Last week in church our choir sang a piece with a text by Christina Rossetti, “What Do the Stars Do?” and the response to what they do stuck in my mind. It seems that to Rossetti, the stars spin and do their makers will. As we go forward in the creation of artificial intelligence and the thinking computers and robots, will we be comfortable with setting them free to do our will? How satisfied are we with doing another’s will? Clearly our need for seeming to control our lives and our environment show how much we need to exert our own will. And are we ready to be the creators of artificial life? Is this a responsibility we are capable of taking on in a responsible manner? Science fiction writer Karel Čapek asked the same question in his 1921 science fiction play R.U.R. (Rossum’s Universal Robots).
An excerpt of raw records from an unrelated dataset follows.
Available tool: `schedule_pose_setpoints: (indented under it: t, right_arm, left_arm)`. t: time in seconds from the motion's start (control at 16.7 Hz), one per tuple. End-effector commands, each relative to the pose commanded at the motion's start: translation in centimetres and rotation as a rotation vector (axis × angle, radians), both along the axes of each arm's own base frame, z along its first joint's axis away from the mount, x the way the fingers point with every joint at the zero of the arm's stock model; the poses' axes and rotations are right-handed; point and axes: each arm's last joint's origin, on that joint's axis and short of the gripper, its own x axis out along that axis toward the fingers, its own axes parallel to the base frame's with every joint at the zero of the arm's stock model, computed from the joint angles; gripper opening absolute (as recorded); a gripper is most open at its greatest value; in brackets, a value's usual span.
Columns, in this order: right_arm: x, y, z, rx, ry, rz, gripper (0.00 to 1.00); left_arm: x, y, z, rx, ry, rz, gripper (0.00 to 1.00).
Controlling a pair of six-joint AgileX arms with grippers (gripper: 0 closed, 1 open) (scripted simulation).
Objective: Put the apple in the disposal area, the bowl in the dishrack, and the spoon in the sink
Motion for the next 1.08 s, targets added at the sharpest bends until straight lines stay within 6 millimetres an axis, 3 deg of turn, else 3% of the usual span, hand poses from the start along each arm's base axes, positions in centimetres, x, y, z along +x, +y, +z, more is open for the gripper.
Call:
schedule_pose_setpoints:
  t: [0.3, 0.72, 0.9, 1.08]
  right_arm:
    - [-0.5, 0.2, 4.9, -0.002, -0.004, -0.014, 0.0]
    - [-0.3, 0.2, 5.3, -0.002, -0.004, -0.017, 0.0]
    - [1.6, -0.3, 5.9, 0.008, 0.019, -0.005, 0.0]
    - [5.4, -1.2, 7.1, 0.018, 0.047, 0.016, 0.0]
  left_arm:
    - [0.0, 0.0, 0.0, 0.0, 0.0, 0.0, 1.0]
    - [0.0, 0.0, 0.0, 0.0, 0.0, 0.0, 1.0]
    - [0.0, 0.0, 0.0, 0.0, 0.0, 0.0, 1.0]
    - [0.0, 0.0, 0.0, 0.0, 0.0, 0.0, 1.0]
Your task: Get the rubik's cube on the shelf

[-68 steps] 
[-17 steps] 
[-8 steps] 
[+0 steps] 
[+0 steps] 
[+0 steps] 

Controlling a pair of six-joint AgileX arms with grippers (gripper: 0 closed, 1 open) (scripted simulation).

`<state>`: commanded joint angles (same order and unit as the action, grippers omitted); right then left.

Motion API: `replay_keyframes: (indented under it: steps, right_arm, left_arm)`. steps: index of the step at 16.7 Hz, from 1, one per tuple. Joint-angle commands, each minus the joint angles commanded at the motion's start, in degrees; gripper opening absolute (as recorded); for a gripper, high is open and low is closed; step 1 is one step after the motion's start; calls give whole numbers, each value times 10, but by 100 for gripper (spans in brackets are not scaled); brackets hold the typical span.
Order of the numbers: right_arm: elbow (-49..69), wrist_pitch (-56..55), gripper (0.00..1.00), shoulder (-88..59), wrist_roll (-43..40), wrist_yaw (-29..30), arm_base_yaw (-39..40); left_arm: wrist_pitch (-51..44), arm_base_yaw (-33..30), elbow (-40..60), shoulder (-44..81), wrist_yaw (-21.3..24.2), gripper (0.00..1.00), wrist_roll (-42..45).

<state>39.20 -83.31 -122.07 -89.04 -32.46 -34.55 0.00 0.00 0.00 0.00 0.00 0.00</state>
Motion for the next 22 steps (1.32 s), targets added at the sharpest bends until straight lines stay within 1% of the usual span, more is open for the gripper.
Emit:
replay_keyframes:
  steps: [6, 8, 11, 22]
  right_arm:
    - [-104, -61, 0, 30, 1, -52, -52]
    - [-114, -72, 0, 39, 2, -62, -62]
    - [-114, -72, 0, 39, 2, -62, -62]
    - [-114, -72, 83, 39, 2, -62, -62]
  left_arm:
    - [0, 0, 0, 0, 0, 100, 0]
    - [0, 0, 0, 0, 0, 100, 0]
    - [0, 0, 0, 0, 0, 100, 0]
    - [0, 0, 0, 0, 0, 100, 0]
This work that introduced the world to the word Robot, also made us question the future of our new creations and in his work, they rebel against men and want to think for themselves, and to be their own masters. In the play, they rage against their makers a tale we have seen before in the Old Testament and beyond.

Are we ready for this awesome and terrible responsibility?

 

 

 

 

 

 

Please note that the image above, Icarus and Daedalus by Breugel is, in its full title, Landscape with the Fall of Icarus. Icarus seems to be an afterthought in the image and it is the hope that the same will not be true of the questions posed here.